One of Hunt's most reproduced poems is Brother Lynch, a poem about a St Peter's College teacher, Brother J B Lynch, who was sympathetic to the young Hunt.

An annual literature competition at St Peter's College is named after Hunt, and he has acted as its judge.

1964

In the period 1964–67, Hunt led a restless wandering life around New Zealand but particularly between Auckland and Wellington, attending university in both cities.

1967

He was first published in Landfall in 1967.

Hunt and other young poets were interested in daily linguistic usage and in the natural units of speech rather than any special poetic language.

This expressed itself in a restoration of oral aspects of poetry and a stress on performance.

Many of his poems are characteristically expressions of feeling in a single surface line which leads to a poignant close.

His own experience is his single subject; moments in his life, love and its loss, and poems about his father, mother and sons.

A number of Hunt's works share common themes and characters, such as the poems Porirua Friday Night and Girl with Black Eye in Grocer's Shop, both of which feature the same female character.

"Everything Hunt writes is geared for personal performance: his lyrics are deliberately uncomplicated and colloquial; their traditional forms and regular rhythms allow 'the stories and myths [to be] fleshed and invested with energy and power'".

Critics have noted Hunt's "unabashed romanticism".

As Hunt wrote, Romantics, so they say,/ don't ever die! (second "Song").

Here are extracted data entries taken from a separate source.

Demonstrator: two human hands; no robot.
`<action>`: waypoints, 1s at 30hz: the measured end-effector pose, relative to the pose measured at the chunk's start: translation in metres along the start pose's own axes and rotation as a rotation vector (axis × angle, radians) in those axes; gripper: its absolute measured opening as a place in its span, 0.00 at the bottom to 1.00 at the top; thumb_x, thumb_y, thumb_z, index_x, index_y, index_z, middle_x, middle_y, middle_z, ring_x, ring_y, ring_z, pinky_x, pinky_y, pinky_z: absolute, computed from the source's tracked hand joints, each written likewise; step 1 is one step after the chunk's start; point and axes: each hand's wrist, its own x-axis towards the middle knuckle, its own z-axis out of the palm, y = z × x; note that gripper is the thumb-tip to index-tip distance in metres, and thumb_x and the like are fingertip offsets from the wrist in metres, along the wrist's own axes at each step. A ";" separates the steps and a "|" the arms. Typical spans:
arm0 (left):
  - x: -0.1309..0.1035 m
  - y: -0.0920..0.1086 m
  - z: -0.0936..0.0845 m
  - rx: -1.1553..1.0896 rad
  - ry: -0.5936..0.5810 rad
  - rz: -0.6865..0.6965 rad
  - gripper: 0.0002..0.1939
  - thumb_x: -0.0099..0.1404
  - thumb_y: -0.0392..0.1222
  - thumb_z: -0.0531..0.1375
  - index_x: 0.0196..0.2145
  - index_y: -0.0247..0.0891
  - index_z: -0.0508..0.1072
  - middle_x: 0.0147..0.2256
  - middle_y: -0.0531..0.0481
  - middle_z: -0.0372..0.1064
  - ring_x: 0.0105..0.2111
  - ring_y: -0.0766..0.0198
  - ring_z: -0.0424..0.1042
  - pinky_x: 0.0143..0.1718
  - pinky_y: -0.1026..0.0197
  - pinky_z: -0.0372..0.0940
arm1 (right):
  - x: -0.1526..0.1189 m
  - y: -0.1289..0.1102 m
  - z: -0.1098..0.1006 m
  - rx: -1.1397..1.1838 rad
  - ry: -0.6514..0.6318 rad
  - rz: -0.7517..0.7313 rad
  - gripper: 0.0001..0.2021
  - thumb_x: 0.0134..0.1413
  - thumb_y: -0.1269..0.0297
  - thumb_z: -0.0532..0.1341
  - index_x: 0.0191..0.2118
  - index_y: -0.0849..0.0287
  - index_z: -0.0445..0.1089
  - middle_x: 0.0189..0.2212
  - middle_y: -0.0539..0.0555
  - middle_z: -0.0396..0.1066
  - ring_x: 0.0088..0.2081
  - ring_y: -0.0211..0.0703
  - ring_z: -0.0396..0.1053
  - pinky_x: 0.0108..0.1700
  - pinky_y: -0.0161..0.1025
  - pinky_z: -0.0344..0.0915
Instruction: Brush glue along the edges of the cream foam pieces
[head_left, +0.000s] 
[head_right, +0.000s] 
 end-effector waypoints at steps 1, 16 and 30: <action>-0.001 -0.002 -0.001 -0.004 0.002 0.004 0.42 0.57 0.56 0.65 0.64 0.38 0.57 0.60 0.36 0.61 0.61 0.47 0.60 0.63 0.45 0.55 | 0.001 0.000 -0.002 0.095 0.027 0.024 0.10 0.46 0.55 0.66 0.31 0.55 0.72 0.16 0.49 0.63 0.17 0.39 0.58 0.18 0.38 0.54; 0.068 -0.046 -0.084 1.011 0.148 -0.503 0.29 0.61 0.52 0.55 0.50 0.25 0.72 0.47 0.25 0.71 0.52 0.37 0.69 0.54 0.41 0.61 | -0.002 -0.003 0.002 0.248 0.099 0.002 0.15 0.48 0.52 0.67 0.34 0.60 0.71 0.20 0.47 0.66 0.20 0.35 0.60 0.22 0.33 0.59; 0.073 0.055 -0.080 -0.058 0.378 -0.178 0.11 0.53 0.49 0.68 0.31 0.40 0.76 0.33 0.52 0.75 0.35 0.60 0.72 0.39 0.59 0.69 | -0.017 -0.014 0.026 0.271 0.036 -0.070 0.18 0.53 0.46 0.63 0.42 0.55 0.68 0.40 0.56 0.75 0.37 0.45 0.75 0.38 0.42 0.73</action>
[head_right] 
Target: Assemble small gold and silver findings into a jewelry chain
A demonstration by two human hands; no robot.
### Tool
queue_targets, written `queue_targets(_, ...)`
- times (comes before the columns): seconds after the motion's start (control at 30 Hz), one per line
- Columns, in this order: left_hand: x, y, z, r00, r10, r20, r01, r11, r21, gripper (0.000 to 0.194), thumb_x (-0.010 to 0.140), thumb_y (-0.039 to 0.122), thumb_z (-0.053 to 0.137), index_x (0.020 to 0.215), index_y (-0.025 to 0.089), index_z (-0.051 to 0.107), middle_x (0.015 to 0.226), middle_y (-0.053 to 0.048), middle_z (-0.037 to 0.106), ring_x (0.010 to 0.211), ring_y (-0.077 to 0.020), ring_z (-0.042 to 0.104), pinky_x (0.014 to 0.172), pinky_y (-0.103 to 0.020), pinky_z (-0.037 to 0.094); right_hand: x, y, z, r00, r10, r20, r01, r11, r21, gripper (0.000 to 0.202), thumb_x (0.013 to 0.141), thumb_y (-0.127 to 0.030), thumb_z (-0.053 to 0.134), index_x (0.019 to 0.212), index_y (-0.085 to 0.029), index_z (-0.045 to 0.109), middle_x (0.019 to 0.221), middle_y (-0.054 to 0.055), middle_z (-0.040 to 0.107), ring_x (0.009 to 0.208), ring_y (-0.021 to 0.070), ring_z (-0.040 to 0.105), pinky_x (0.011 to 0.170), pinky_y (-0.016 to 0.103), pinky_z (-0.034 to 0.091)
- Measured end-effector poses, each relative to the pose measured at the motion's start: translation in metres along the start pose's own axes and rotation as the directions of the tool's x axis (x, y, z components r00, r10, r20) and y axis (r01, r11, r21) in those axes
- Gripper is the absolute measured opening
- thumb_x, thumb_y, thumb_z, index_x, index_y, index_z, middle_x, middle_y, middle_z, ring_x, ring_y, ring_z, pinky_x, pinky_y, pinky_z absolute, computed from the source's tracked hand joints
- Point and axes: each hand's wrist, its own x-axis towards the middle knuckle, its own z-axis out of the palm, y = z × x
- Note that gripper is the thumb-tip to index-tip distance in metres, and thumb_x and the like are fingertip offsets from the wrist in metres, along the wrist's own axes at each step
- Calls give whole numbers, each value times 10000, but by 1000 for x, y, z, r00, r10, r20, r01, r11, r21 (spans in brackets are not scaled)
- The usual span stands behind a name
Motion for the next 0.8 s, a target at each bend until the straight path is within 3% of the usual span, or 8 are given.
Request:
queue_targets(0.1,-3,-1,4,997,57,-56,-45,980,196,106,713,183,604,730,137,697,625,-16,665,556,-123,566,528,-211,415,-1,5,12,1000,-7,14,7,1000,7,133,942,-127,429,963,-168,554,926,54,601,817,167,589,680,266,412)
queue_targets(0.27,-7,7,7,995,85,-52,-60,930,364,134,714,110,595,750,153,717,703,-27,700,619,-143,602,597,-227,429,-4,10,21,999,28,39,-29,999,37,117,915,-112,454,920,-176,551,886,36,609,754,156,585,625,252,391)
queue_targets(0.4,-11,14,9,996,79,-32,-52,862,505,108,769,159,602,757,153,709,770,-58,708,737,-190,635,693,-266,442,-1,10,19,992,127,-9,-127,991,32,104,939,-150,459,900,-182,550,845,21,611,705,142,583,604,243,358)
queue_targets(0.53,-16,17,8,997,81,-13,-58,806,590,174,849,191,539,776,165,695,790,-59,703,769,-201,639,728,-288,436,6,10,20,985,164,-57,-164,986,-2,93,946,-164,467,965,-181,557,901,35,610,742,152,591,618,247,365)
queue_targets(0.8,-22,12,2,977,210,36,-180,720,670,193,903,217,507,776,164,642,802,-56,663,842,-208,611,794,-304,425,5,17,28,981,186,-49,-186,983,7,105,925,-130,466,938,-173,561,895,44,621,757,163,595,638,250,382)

Hunt has been called "a kind of ["laconic"] Jack Kerouac" – whose poems (he has called them "roadsongs") are direct and simple, "surprised by their own powerful emotion".

His romanticism has been compared with that of another New Zealand poet, Hone Tuwhare and their romanticism has been credited with contributing to the popularity of both poets.

1980

In the 1980s Hunt with Jack Lasenby and Ian Riggir (who both lived in Paremata) published poems on an 1886 upright press obtained from the Government Printing Office.